Last month in Los Angeles, a local Black owned bookstore Eso Won was reported to be on the verge of closure.  A fixture in Los Angeles and known for carrying books written about and by Blacks, the community quickly gathered to Save Eso Won Bookstore.  And it seems that for the time being, Eso Won will be around for a while longer.

But quick fixes aren’t going to cut it.  Eso Won like other mom and pop bookstores are victims of our new digital revolution.  Like the death of the record to CDs and the death of CDS to iTunes, you can now download books to read on your computer or your PDA.  Add to that the complete lack of enthusiasm for reading period.  And quite frankly, I blame that on our need for instant gratification, including the need to keep our asses on the couch in front of the television, remote control in hand.

Back in July, BET was yet again at the center of controversy with its animated short ‘Read a Book‘ (above).

The video featured an animated character (Lil’ Jon if you ask me) who said that he used to write songs with "hooks and concepts and shit."  But in an attempt to "go platinum," he now writes lines such as "read a book, read a book read a mutha fuckin book… not a sports page, not a magazine, but a book nigga, a fuckin book nigga."

Obviously, I don’t condone the use of the n-word, so save your emails and comments, I just used the video as an example of the crisis in Black America.

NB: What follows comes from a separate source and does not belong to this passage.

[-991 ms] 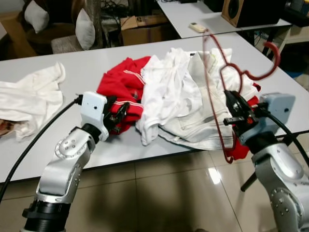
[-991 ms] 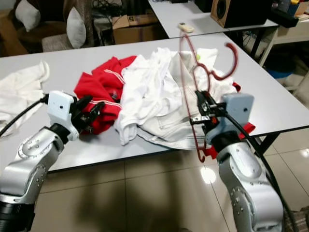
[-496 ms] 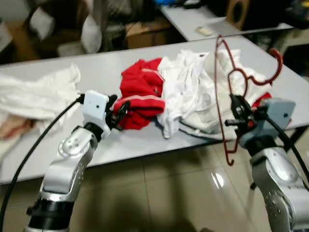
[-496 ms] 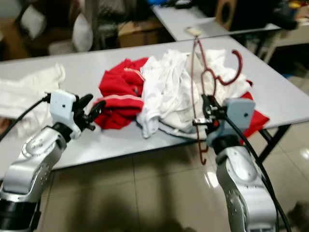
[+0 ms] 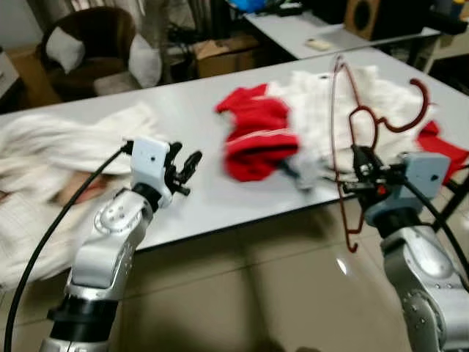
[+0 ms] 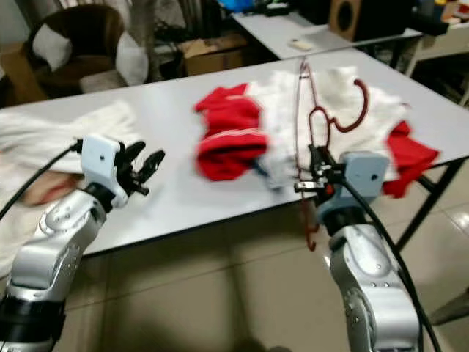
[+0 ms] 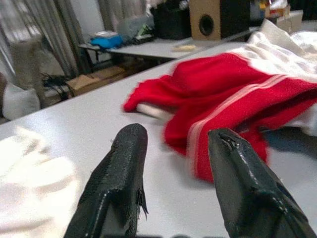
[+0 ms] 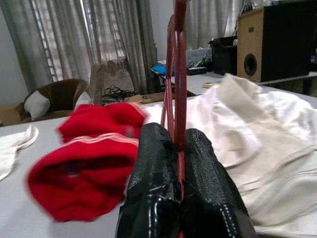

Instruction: Hang hanger

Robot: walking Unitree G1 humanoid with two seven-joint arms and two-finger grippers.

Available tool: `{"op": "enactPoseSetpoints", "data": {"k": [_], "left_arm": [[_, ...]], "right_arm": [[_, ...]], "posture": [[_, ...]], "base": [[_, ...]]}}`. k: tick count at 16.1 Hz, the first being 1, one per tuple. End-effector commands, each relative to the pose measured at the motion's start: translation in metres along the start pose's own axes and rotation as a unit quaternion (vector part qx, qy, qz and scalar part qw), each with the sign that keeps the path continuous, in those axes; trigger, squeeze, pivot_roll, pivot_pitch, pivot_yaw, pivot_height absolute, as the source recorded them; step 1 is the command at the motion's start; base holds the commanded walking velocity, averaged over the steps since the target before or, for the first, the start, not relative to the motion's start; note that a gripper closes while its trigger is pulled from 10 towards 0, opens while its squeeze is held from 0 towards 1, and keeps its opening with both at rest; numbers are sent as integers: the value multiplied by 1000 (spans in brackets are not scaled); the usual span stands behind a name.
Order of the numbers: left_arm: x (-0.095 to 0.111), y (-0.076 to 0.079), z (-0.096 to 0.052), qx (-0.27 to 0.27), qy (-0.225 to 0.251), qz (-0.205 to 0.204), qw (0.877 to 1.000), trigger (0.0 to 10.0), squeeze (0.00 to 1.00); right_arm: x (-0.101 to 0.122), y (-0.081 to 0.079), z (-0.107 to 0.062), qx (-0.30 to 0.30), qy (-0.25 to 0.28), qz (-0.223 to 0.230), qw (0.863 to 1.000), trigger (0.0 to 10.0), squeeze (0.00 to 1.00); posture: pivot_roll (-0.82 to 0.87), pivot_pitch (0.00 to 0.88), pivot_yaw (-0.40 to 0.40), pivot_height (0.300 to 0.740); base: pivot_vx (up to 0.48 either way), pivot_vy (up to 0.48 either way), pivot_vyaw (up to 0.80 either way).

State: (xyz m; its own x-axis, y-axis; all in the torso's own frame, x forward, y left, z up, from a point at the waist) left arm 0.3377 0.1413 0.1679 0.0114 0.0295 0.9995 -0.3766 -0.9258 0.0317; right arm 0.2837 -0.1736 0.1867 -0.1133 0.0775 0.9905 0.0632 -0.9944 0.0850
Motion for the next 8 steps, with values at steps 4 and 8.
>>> {"op": "enactPoseSetpoints", "data": {"k": [4,8], "left_arm": [[-1,-15,-3,24,-6,9,1000,10000,0],[-2,-14,-2,21,-9,11,1000,10000,0]], "right_arm": [[3,-12,4,19,10,6,1000,10000,0],[2,-11,4,13,12,4,1000,10000,0]], "posture": [[-126,0,82,740],[-131,0,91,740]], "base": [[0,480,0],[0,480,0]]}}
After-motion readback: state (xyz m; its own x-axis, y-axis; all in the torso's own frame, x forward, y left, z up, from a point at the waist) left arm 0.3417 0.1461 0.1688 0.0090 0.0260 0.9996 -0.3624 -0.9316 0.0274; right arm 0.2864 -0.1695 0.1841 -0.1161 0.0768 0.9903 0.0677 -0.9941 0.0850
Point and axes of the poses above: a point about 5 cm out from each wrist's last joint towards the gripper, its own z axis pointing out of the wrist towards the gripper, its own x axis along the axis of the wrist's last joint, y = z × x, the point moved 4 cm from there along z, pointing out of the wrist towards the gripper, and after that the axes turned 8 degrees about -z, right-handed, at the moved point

Besides, I believe that we went through all of that back when the video came out.  And at the end of the day, if you don’t want BET educating your kids, turn off the damn television and give them a book!


Interestingly enough, while getting my feet done at my nail shop, I was flipping through the latest copy of VIBE Magazine–you know the one with Keyshia Cole on the cover, and I happened upon an advertisement featuring singer/songwriter Alicia Keys who was "caught reading."  I loved the ad so much I researched it online and found that many celebrities and public figures had be "caught reading."  A great campaign by the Association of American Publishers.

So here’s a suggestion, for Kwanzaa—or Christmas if that’s your thing, why not buy books for gifts.  Take it a step further if you can and buy those books from a Black bookstore.  If there’s no Black bookstore near you, at least by a book written by a Black author.  It’s simple but has what it takes to be a very effective strategy.

Forget the video games, clothes, tennis shoes, and electronics.  Buy a book, buy a book, buy a mutha#$%^^ book.